◆ Task directions:
Will you give the material below again, every line exactly as it is?

##############################

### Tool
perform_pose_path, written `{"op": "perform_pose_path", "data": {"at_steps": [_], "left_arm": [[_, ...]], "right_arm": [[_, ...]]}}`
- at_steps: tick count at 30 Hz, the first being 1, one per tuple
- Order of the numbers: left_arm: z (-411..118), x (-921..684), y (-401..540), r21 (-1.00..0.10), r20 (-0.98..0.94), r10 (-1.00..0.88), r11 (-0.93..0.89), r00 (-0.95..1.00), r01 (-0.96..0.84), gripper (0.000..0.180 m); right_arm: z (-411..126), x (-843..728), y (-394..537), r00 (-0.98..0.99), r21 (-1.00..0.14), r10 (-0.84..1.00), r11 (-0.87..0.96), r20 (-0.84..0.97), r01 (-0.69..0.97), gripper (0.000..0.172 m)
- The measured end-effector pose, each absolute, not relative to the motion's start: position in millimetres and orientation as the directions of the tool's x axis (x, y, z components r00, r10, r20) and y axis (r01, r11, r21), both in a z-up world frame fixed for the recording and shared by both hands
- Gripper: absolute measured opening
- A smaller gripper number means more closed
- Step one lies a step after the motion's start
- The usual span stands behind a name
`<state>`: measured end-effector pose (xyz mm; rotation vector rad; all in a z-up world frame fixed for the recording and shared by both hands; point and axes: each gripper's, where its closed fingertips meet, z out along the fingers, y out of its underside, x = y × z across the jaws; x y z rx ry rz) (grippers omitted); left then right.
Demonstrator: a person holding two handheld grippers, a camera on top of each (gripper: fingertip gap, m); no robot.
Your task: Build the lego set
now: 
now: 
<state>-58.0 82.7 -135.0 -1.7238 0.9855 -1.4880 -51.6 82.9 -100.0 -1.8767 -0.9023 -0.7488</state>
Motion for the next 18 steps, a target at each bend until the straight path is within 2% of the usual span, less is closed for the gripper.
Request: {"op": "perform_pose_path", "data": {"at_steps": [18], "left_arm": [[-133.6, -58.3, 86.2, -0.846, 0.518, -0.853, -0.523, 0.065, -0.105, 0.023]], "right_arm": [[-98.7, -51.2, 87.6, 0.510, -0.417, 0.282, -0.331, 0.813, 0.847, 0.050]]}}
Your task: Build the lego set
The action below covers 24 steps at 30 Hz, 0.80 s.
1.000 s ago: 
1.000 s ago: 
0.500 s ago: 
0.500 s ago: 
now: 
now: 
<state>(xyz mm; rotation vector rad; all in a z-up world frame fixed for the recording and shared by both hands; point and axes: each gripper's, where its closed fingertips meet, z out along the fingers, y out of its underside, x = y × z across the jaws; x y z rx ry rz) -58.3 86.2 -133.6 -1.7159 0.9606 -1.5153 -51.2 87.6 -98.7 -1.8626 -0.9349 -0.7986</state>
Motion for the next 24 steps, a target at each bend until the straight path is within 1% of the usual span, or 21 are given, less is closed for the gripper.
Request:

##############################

◆ Task answer:
### Tool
perform_pose_path, written `{"op": "perform_pose_path", "data": {"at_steps": [_], "left_arm": [[_, ...]], "right_arm": [[_, ...]]}}`
- at_steps: tick count at 30 Hz, the first being 1, one per tuple
- Order of the numbers: left_arm: z (-411..118), x (-921..684), y (-401..540), r21 (-1.00..0.10), r20 (-0.98..0.94), r10 (-1.00..0.88), r11 (-0.93..0.89), r00 (-0.95..1.00), r01 (-0.96..0.84), gripper (0.000..0.180 m); right_arm: z (-411..126), x (-843..728), y (-394..537), r00 (-0.98..0.99), r21 (-1.00..0.14), r10 (-0.84..1.00), r11 (-0.87..0.96), r20 (-0.84..0.97), r01 (-0.69..0.97), gripper (0.000..0.172 m)
- The measured end-effector pose, each absolute, not relative to the motion's start: position in millimetres and orientation as the directions of the tool's x axis (x, y, z components r00, r10, r20) and y axis (r01, r11, r21), both in a z-up world frame fixed for the recording and shared by both hands
- Gripper: absolute measured opening
- A smaller gripper number means more closed
- Step one lies a step after the motion's start
- The usual span stands behind a name
`<state>`: measured end-effector pose (xyz mm; rotation vector rad; all in a z-up world frame fixed for the recording and shared by both hands; point and axes: each gripper's, where its closed fingertips meet, z out along the fingers, y out of its underside, x = y × z across the jaws; x y z rx ry rz) (grippers omitted); left then right.
Demonstrator: a person holding two handheld grippers, a camera on top of each (gripper: fingertip gap, m); no robot.
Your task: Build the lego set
now: 
now: 
<state>-58.0 82.7 -135.0 -1.7238 0.9855 -1.4880 -51.6 82.9 -100.0 -1.8767 -0.9023 -0.7488</state>
Motion for the next 18 steps, a target at each bend until the straight path is within 2% of the usual span, less is closed for the gripper.
Request: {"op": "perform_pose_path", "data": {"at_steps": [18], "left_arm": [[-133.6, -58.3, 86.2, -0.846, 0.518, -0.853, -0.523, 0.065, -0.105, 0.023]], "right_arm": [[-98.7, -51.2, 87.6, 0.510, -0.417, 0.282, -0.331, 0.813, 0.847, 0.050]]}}
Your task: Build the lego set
The action below covers 24 steps at 30 Hz, 0.80 s.
1.000 s ago: 
1.000 s ago: 
0.500 s ago: 
0.500 s ago: 
now: 
now: 
<state>(xyz mm; rotation vector rad; all in a z-up world frame fixed for the recording and shared by both hands; point and axes: each gripper's, where its closed fingertips meet, z out along the fingers, y out of its underside, x = y × z across the jaws; x y z rx ry rz) -58.3 86.2 -133.6 -1.7159 0.9606 -1.5153 -51.2 87.6 -98.7 -1.8626 -0.9349 -0.7986</state>
Motion for the next 24 steps, a target at each bend until the straight path is within 1% of the usual span, or 21 are given, less is closed for the gripper.
Request:

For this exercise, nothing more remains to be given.